Did homeowners gain or lose equity in the second quarter? Well, it’s all in how you look at it.
A new report from CoreLogic has revealed that homeowners with mortgages saw their equity fall annually by 1.7% during the second quarter, a collective loss of $287.6 billion and an average loss of $8,300 per borrower. But quarter over quarter, homeowners with mortgages realized a 5.2% gain on their equity, a collective bump of $806 billion and an average of $13,900 per borrower.
The average American homeowner now has roughly $290,000 in home equity.
“While U.S. home equity is now lower than its peak in the second quarter of 2022, owners are in a better position than they were six months ago, when prices bottomed out,” said Selma Hepp, chief economist for CoreLogic. “The 5% overall increase in home prices since February means that the average U.S. homeowner has gained almost $14,000 compared with the previous quarter, a significant improvement for borrowers who bought when prices peaked in the spring of 2022.”
Mortgage-holding homeowners in the West saw the largest year-over-year drops in equity during the second quarter, driving much of the annual plunge nationwide. Washingtonian homeowners with mortgages had the largest equity loss by dollar amount at an average of $54,000 per borrower, followed by those in California at $48,000. Homeowners in Nevada and Utah had the third-largest drops at $41,000 each.
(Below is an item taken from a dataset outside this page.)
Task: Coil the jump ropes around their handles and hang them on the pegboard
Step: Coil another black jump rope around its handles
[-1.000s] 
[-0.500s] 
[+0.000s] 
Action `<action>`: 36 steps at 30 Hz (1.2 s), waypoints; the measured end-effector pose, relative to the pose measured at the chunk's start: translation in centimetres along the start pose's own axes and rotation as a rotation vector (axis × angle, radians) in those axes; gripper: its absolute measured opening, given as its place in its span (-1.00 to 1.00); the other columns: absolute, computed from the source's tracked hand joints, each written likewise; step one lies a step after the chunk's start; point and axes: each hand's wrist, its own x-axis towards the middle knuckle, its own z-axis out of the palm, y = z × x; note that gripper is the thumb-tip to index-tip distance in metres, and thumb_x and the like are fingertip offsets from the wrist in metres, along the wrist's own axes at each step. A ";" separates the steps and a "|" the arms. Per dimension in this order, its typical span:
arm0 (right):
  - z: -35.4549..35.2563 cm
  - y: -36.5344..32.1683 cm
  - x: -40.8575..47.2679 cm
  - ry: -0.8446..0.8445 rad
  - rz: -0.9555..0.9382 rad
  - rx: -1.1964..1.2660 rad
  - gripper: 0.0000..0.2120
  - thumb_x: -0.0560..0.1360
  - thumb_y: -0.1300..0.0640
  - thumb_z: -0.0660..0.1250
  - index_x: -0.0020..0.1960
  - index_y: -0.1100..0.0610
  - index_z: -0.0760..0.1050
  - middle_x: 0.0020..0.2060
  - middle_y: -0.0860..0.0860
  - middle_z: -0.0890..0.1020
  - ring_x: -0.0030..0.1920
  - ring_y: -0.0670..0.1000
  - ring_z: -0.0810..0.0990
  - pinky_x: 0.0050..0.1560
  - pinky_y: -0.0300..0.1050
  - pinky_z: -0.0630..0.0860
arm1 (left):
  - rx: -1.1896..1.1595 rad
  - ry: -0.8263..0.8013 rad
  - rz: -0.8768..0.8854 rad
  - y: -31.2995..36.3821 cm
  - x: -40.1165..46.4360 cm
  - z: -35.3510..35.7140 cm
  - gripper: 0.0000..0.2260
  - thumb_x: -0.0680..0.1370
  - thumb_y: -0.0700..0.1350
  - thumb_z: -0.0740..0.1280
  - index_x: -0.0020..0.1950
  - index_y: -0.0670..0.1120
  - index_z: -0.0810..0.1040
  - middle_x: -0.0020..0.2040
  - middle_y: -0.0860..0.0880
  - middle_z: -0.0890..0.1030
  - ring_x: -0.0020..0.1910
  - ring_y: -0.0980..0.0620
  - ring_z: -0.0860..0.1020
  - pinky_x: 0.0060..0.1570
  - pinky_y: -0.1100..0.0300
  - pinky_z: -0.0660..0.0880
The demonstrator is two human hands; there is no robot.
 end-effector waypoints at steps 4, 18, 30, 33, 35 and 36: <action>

Notably, despite the big equity losses, homeowners many Western states still have the most accumulated equity overall, due to the rapid pace of home price appreciation, especially in pricey coastal areas, over the past 10 years.
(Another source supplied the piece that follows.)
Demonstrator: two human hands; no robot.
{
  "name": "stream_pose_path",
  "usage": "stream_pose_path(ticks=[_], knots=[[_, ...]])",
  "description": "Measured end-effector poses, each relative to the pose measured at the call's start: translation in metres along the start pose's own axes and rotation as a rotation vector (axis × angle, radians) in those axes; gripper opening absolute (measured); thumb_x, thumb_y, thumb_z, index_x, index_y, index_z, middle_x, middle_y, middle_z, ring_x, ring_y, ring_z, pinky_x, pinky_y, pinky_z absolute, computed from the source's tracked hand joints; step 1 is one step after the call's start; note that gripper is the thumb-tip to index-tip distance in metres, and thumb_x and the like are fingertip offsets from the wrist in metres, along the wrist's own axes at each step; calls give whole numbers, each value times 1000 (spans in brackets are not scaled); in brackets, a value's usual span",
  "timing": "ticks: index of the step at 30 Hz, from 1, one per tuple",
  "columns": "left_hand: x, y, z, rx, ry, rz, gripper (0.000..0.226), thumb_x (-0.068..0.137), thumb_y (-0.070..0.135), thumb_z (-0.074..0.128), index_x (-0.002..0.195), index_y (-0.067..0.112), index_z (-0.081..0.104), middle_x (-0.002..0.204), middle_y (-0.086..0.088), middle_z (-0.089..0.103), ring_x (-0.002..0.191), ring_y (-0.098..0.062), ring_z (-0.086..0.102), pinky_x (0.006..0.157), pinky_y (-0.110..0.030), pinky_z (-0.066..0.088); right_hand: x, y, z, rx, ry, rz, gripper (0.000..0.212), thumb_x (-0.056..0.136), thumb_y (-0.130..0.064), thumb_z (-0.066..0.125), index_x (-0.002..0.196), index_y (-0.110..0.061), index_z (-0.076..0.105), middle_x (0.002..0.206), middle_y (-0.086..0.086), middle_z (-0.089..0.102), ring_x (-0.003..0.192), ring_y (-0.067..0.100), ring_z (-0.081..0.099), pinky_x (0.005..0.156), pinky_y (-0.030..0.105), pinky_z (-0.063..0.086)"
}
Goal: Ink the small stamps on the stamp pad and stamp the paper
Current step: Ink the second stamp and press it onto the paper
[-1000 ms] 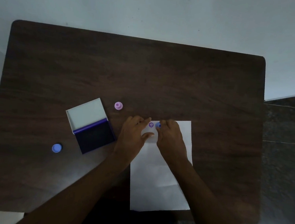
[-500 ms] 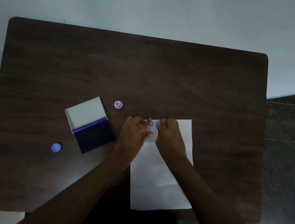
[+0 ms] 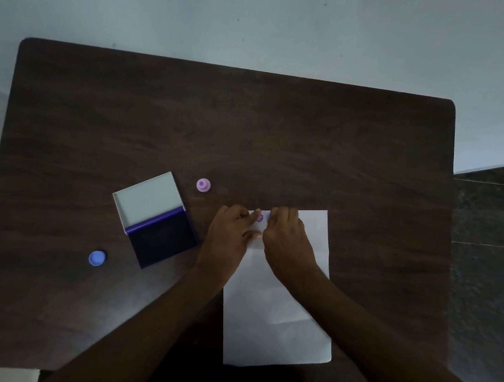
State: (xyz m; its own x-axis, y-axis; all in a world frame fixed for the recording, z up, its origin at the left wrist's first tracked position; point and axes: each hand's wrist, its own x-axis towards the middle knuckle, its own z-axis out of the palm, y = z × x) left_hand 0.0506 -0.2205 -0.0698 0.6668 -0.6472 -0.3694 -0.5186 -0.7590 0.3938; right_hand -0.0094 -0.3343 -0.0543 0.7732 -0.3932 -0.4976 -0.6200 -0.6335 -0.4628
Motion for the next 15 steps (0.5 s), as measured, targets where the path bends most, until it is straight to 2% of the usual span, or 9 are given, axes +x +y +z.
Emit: stream_pose_path(ticks=[4, 8, 15], knots=[[-1, 1, 1, -55, 41, -19, 46, 88, 32, 62, 131, 22, 52, 127, -5, 57, 114, -20, 49, 99, -27, 37, -5, -3, 0, -67, 61, -56, 48, 90, -35, 51, 121, 0, 45, 123, 25, 49, 111, 36, 49, 94, 40, 39], [-1, 2, 1, -62, 64, -24, 44, 87, 32, 63, 129, 21, 54, 125, -6, 58, 112, -21, 50, 97, -28, 38, -4, -2, 0, -10, 19, -64, 54, 85, -28, 64, 127, 0, 45, 131, 24, 48, 117, 37, 47, 101, 41, 35], [-1, 1, 1, -53, 38, -17, 48, 88, 36, 59, 133, 24, 48, 130, -5, 54, 116, -20, 47, 100, -29, 36, -4, 2, 3, -39, 107, -106, 51, 80, -26, 70, 119, 0, 51, 120, 24, 55, 106, 36, 54, 94, 41, 42]])
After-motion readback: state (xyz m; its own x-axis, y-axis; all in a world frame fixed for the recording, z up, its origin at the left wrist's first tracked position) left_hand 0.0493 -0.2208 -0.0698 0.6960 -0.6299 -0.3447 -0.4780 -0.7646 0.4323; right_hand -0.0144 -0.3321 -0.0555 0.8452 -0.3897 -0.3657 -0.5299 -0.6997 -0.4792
Just 2% of homeowners carrying mortgages were underwater on their loans as of the second quarter. That’s about the same share as was recorded over the past two years and a far cry from the peak of 26% logged in 2009.
Also notable is the geographical disconnect between price drops and negative equity concentration, Hepp said.
“While more borrowers are underwater compared with one year ago, they are not necessarily concentrated in markets that have seen the largest price declines, as negative equity also depends on the downpayment,” she said. “Natural disasters and related risks also play a substantial role in home equity changes.”